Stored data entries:
--
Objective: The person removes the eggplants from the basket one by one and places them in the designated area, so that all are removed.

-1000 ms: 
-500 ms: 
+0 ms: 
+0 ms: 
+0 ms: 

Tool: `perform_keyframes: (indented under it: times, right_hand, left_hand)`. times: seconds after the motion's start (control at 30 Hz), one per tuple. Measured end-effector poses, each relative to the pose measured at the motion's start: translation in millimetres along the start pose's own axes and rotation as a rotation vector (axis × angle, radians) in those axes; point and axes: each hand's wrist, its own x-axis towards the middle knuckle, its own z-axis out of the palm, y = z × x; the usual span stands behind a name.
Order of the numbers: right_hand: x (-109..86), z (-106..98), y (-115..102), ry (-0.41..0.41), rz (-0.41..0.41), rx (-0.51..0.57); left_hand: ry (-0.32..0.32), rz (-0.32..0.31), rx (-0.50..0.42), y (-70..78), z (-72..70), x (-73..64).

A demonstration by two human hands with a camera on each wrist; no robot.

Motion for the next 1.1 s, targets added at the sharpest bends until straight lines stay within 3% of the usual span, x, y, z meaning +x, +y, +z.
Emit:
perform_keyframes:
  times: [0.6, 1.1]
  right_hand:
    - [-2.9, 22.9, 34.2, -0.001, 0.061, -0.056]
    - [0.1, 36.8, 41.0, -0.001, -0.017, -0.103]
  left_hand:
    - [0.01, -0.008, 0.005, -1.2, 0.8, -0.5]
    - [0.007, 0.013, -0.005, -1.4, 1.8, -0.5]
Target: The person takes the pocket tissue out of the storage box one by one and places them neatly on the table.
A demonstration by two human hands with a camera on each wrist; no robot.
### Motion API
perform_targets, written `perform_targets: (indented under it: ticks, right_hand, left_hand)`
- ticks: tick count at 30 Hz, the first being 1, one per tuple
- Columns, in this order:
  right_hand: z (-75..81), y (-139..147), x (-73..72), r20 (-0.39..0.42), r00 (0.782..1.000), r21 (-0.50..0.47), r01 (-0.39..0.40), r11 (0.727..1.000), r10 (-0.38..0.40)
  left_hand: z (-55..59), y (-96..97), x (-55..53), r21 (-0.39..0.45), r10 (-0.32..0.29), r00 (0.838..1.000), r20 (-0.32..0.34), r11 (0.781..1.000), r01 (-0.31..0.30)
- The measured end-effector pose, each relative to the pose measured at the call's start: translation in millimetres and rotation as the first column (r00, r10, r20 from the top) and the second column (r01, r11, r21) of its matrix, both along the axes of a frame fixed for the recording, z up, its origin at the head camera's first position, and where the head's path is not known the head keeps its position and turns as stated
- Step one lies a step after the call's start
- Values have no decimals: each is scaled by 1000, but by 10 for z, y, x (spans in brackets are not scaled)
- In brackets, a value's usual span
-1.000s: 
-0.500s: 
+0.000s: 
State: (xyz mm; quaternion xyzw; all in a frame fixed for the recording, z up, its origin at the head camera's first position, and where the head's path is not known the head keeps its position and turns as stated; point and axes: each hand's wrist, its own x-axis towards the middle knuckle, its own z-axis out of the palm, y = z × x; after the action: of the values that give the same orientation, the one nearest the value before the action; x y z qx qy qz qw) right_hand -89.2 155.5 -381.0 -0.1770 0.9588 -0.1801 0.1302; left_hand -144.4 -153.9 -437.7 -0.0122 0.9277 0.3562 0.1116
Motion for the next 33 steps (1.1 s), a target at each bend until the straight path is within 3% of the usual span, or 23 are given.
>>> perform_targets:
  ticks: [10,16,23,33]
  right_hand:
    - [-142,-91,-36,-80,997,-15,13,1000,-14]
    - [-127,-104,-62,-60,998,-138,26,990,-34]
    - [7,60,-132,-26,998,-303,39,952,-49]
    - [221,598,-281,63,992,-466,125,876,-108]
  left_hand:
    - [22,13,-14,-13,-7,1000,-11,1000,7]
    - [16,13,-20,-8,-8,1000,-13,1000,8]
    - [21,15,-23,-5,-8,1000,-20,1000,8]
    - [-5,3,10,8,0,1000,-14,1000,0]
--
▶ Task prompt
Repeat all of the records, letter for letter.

▶ Task answer
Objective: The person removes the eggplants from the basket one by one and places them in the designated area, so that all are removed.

-1000 ms: 
-500 ms: 
+0 ms: 
+0 ms: 
+0 ms: 

Tool: `perform_keyframes: (indented under it: times, right_hand, left_hand)`. times: seconds after the motion's start (control at 30 Hz), one per tuple. Measured end-effector poses, each relative to the pose measured at the motion's start: translation in millimetres along the start pose's own axes and rotation as a rotation vector (axis × angle, radians) in those axes; point and axes: each hand's wrist, its own x-axis towards the middle knuckle, its own z-axis out of the palm, y = z × x; the usual span stands behind a name.
Order of the numbers: right_hand: x (-109..86), z (-106..98), y (-115..102), ry (-0.41..0.41), rz (-0.41..0.41), rx (-0.51..0.57); left_hand: ry (-0.32..0.32), rz (-0.32..0.31), rx (-0.50..0.42), y (-70..78), z (-72..70), x (-73..64).

A demonstration by two human hands with a camera on each wrist; no robot.

Motion for the next 1.1 s, targets added at the sharpest bends until straight lines stay within 3% of the usual span, x, y, z meaning +x, +y, +z.
Emit:
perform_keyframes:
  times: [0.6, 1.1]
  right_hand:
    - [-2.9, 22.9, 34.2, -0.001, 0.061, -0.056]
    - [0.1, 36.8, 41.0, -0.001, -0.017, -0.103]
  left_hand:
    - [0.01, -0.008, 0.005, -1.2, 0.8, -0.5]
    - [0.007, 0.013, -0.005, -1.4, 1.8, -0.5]
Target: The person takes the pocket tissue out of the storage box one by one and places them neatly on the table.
A demonstration by two human hands with a camera on each wrist; no robot.
### Motion API
perform_targets, written `perform_targets: (indented under it: ticks, right_hand, left_hand)`
- ticks: tick count at 30 Hz, the first being 1, one per tuple
- Columns, in this order:
  right_hand: z (-75..81), y (-139..147), x (-73..72), r20 (-0.39..0.42), r00 (0.782..1.000), r21 (-0.50..0.47), r01 (-0.39..0.40), r11 (0.727..1.000), r10 (-0.38..0.40)
  left_hand: z (-55..59), y (-96..97), x (-55..53), r21 (-0.39..0.45), r10 (-0.32..0.29), r00 (0.838..1.000), r20 (-0.32..0.34), r11 (0.781..1.000), r01 (-0.31..0.30)
- The measured end-effector pose, each relative to the pose measured at the call's start: translation in millimetres and rotation as the first column (r00, r10, r20 from the top) and the second column (r01, r11, r21) of its matrix, both along the axes of a frame fixed for the recording, z up, its origin at the head camera's first position, and where the head's path is not known the head keeps its position and turns as stated
- Step one lies a step after the call's start
- Values have no decimals: each is scaled by 1000, but by 10 for z, y, x (spans in brackets are not scaled)
- In brackets, a value's usual span
-1.000s: 
-0.500s: 
+0.000s: 
State: (xyz mm; quaternion xyzw; all in a frame fixed for the recording, z up, its origin at the head camera's first position, and where the head's path is not known the head keeps its position and turns as stated; point and axes: each hand's wrist, its own x-axis towards the middle knuckle, its own z-axis out of the palm, y = z × x; after the action: of the values that give the same orientation, the one nearest the value before the action; x y z qx qy qz qw) right_hand -89.2 155.5 -381.0 -0.1770 0.9588 -0.1801 0.1302; left_hand -144.4 -153.9 -437.7 -0.0122 0.9277 0.3562 0.1116
Motion for the next 33 steps (1.1 s), a target at each bend until the straight path is within 3% of the usual span, or 23 are given.
>>> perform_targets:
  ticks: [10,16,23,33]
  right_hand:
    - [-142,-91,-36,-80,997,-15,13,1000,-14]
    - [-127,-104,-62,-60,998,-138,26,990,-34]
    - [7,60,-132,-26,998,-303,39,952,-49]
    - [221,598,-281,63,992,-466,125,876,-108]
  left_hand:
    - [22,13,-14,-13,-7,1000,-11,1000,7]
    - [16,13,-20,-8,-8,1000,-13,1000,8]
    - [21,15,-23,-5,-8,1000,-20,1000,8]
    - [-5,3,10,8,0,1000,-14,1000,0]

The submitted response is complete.